- [TASK PROMPT]:
Transcribe the whole listing below without changing a word, but leave out every image.

[[ DATA SECTION open ]]

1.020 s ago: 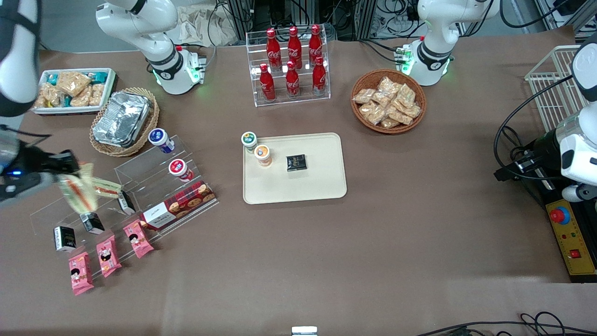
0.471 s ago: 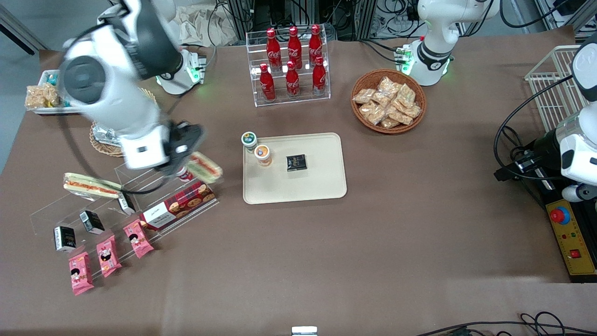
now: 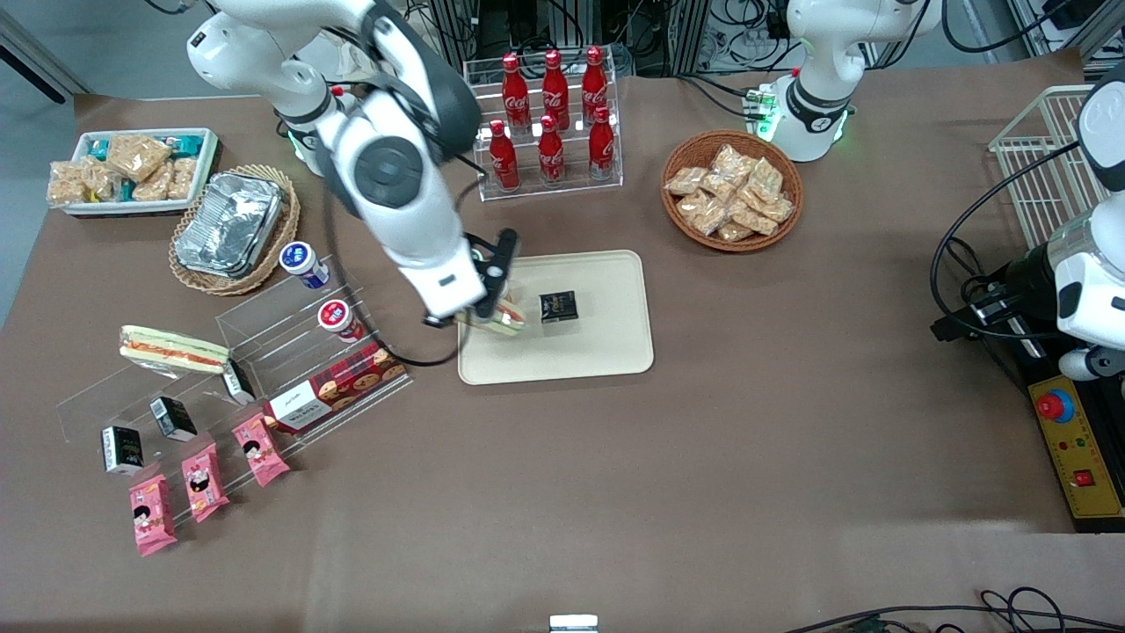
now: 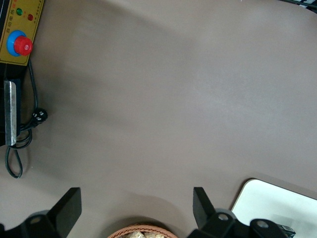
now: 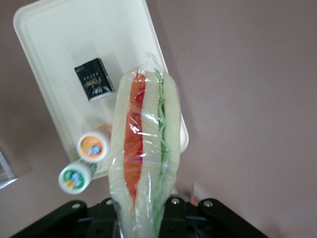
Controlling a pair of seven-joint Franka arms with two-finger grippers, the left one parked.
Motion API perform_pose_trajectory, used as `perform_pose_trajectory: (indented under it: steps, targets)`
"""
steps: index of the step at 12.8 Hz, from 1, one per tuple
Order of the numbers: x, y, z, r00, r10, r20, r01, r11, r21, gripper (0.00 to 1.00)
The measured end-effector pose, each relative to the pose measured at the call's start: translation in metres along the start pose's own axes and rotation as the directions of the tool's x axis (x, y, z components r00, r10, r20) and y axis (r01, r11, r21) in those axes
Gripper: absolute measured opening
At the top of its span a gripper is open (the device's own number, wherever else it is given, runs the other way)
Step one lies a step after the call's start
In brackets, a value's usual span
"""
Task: Place sandwich on tray
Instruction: 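Carry the held sandwich over the cream tray beside the black packet, then lower the sandwich onto the tray and open the right gripper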
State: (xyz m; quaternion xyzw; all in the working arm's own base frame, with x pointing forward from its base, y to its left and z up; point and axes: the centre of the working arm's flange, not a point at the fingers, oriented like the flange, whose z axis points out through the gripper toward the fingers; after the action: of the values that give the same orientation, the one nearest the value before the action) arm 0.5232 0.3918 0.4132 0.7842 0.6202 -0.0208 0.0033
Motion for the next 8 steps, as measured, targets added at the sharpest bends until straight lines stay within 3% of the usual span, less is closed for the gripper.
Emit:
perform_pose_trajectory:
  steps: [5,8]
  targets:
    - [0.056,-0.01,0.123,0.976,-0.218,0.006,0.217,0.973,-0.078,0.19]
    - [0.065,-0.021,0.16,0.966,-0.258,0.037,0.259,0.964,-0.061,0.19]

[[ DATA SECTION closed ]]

- [SOLUTION TO THE EXERCISE]:
1.020 s ago: 
0.471 s ago: 
now: 
now: 
now: 
Controlling a pair of seven-joint Franka arms with two-finger grippers, the left one parked.
Motion API perform_pose_trajectory, used as `perform_pose_trajectory: (indented under it: steps, targets)`
"""
steps: index of the step at 12.8 Hz, from 1, one per tuple
Order of the numbers: x, y, z, r00, r10, r20, r01, r11, r21, gripper (0.00 to 1.00)
The measured end-effector pose, each relative to the pose measured at the call's start: translation in metres along the start pose's own axes and rotation as the directions of the tool's x axis (x, y, z components r00, r10, r20) and y axis (r01, r11, r21) in those axes
Gripper: absolute measured opening
At the top of its span a gripper is open (the device's own number, wherever else it is given, runs the other way)
Step one lies a step after the call's start
In brackets, a value's usual span
"""
Task: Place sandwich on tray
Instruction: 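Carry the held sandwich over the cream tray beside the black packet, then lower the sandwich onto the tray and open the right gripper
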State: (xyz m; quaternion xyzw; all in the working arm's own base frame, with x pointing forward from its base, y to its left and z up; point and axes: the centre of the working arm's flange, not a point at the fingers, oriented like the flange, whose z axis points out through the gripper toward the fingers; after the action: of the values that give the same orientation, the one nearest the value before the action) arm 0.5232 0.3918 0.4132 0.7842 0.6202 -0.0208 0.0033
Motion for the next 8 steps, as measured, targets added at the sharpest bends until straight lines stay within 3% of the usual span, less is closed for the gripper.
Emit:
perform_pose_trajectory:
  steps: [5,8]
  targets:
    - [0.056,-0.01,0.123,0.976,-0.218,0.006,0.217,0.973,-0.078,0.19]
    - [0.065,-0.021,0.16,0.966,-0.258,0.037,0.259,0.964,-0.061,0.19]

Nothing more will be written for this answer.